Canada was once a global leader in its response to violence against women, but it has yet to sign the 1994 Inter-American Convention on the Prevention, Punishment, and Eradication of Violence Against Women (the Belém do Pará Convention). Along with the U.S., Canada is one of only three countries of 35 that has yet to do so despite its 2018 commitment to correct the situation.
In 2019, the United Nations Special Rapporteur on Violence Against Women described Canada’s response to violence against women as “mainly project oriented, focusing on specific areas and lacking a human rights-based holistic legal framework and comparable data collection.” It was further noted that “there is a need for a more comprehensive and holistic national action plan on violence against women.”
This was something women’s organizations had been demanding for years, but when the National Action Plan for Gender-Based Violence was unveiled at the end of 2022, it disappointed many of these groups, which felt it fell short, providing only a list of suggestions and options and with little focus on monitoring and accountability.

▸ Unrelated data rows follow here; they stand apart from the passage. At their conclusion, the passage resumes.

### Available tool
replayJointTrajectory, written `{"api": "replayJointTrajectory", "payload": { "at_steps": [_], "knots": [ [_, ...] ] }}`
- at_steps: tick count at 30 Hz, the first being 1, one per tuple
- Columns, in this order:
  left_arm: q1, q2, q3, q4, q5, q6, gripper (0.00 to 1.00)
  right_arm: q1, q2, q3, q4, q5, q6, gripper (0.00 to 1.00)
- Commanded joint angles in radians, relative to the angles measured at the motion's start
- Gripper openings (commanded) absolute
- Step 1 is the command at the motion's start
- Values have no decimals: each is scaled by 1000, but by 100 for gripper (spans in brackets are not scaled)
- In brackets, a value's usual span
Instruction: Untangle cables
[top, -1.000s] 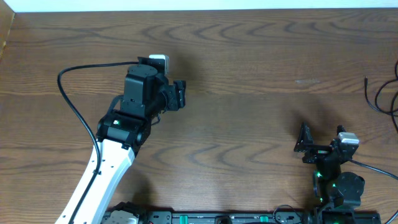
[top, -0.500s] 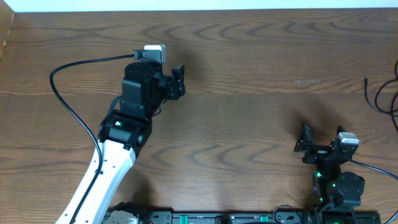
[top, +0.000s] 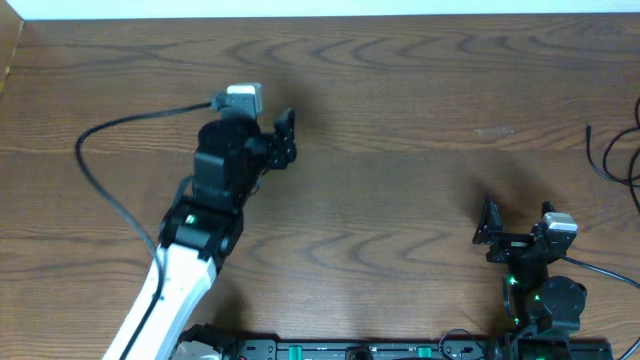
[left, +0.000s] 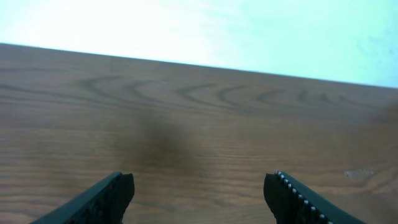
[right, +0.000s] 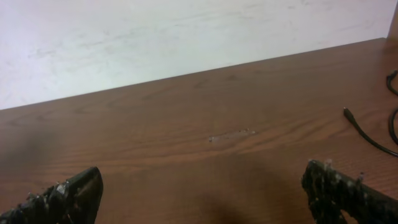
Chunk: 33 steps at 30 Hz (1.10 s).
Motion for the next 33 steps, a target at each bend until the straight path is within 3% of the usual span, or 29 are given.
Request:
{"api": "replayJointTrajectory", "payload": {
  "at_steps": [1, 9, 15, 25, 33],
  "knots": [
    [6, -117, -56, 7, -58, -9, 72, -5, 1, -2, -4, 3, 10, 99],
    [52, -562, -295, -96, -57, -54, 72, -5, 1, -2, -4, 3, 10, 99],
    [82, -796, -424, -120, -61, -54, 73, -5, 1, -2, -4, 3, 10, 99],
    [138, -998, -605, -72, -63, -53, 73, -5, 1, -2, -4, 3, 10, 99],
    [137, -1114, -774, 174, -65, -62, 73, -5, 1, -2, -4, 3, 10, 99]
  ]
}}
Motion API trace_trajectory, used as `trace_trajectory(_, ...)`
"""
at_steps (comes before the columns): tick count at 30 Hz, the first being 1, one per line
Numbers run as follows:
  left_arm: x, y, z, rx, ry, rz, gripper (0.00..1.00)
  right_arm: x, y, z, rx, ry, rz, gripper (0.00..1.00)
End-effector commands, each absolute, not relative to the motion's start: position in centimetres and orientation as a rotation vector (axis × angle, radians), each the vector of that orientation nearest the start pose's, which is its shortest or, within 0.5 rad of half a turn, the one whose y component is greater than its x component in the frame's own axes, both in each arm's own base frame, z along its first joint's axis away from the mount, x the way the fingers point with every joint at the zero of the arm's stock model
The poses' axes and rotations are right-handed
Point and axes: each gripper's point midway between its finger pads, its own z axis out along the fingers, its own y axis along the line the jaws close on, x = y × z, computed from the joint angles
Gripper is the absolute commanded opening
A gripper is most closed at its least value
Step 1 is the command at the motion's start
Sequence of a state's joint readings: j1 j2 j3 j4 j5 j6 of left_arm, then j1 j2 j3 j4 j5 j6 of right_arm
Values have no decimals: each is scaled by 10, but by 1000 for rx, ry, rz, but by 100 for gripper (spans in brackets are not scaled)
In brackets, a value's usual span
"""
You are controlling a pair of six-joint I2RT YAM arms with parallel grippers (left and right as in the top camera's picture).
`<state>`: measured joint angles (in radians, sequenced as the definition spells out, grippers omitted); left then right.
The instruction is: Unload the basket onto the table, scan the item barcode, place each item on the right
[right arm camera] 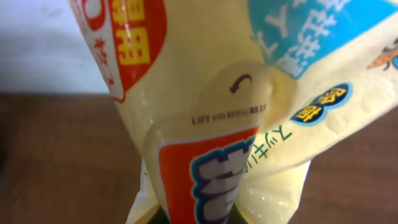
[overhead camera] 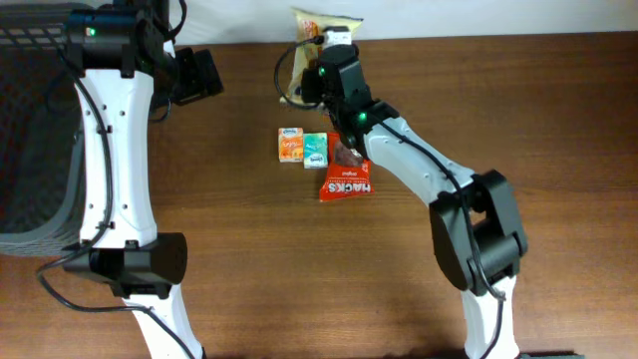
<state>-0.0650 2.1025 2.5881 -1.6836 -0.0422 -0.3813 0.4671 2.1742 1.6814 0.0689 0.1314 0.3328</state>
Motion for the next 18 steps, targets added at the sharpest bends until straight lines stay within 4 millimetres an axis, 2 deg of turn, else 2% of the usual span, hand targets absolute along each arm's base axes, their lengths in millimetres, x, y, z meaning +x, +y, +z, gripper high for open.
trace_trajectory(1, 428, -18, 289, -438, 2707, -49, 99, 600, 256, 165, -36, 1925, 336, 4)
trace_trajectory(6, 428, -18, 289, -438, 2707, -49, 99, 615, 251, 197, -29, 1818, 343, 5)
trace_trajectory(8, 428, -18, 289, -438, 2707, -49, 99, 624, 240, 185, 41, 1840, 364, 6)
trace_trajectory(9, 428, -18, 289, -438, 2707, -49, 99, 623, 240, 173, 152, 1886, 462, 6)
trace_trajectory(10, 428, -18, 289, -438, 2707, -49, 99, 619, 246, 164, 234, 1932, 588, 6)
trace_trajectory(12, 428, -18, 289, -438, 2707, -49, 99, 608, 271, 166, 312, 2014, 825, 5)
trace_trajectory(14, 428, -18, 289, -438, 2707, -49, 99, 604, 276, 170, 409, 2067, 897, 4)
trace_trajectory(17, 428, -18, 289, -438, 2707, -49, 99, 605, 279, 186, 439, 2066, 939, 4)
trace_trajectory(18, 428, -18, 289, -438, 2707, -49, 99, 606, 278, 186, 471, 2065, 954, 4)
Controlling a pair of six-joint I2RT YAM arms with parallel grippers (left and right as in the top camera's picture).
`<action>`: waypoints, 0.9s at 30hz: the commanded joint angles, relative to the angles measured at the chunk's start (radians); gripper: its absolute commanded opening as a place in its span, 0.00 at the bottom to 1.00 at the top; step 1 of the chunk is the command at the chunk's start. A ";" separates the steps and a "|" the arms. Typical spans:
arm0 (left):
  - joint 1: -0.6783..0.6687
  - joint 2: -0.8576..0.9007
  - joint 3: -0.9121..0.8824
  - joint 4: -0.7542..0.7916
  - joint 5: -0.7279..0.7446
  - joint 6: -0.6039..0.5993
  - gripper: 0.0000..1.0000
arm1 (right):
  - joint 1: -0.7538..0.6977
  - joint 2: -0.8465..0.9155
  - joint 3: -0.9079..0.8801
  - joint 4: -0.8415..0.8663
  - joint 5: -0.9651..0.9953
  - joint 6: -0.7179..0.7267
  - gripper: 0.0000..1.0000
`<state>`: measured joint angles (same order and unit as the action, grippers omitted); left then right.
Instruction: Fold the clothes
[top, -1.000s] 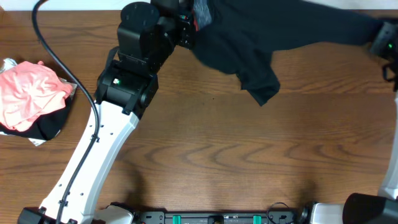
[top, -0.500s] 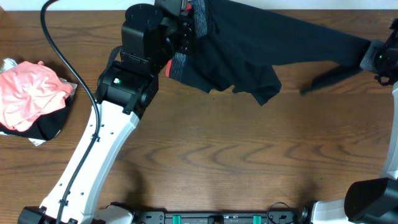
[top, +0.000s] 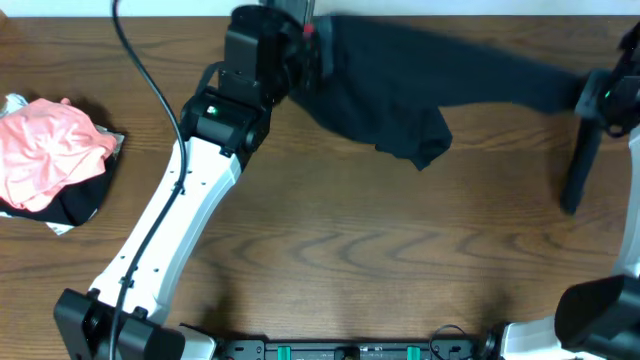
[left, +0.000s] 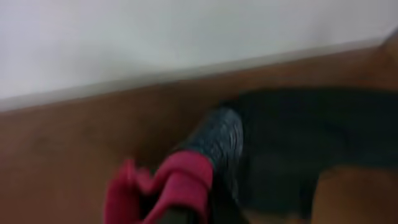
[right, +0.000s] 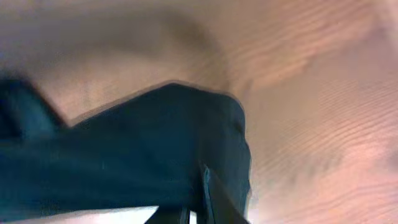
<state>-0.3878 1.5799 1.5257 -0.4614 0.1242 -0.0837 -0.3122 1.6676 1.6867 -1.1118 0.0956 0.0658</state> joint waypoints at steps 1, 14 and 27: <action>0.005 -0.042 0.019 -0.181 -0.001 -0.063 0.06 | -0.001 0.035 -0.005 -0.128 -0.072 -0.019 0.08; 0.005 -0.084 0.019 -0.665 -0.001 -0.110 0.11 | 0.020 0.041 -0.344 -0.208 -0.128 -0.018 0.23; 0.005 -0.084 0.019 -0.674 -0.001 -0.113 0.53 | 0.205 0.046 -0.345 0.213 -0.615 -0.202 0.31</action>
<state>-0.3870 1.5074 1.5249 -1.1366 0.1276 -0.1902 -0.1802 1.7092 1.3273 -0.9318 -0.4053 -0.0925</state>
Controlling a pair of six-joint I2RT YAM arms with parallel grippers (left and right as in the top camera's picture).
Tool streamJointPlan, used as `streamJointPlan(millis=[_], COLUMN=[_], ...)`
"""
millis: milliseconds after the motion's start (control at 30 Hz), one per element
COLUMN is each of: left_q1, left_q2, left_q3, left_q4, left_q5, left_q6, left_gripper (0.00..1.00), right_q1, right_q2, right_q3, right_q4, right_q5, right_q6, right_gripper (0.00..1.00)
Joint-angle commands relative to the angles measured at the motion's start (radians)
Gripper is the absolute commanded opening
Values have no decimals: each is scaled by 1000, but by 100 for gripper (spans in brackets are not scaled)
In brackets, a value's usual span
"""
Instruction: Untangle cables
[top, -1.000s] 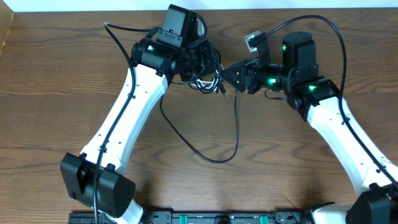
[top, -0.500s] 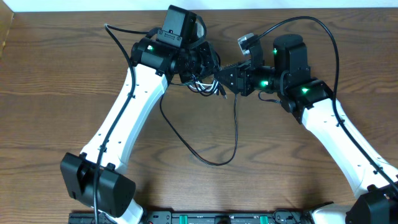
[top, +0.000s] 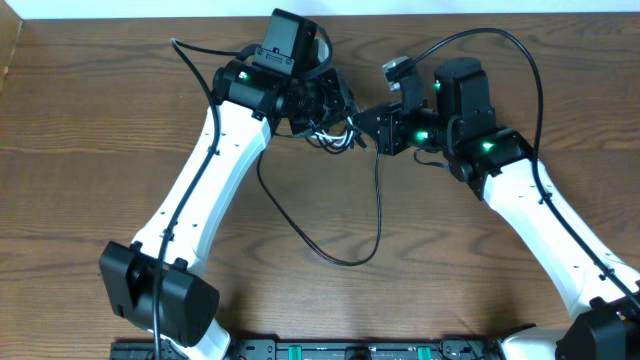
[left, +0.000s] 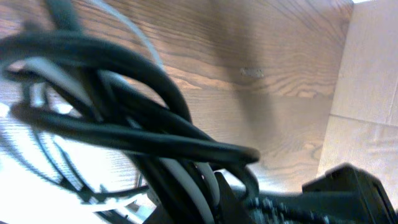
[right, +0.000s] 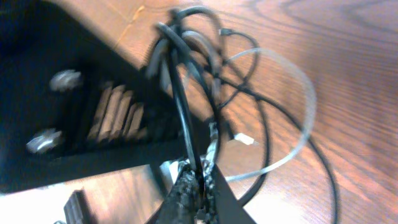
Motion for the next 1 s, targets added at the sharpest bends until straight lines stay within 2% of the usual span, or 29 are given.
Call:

It is not clear that the situation is any better south of the border.
So, yes, President Biden and Prime Minister Trudeau, we do have gender-equal cabinets, but can you please be more specific about what this means for the everyday lives of women and girls?
What has it done for the reproductive rights of women in the U.S.? What has it done for women and girls who are living with male violence in both countries? Gender equality – or gender-equal cabinets – is not just about adding women. It’s about actually listening to their concerns and acting on them.
So, give us a reason to stand up and applaud and we will.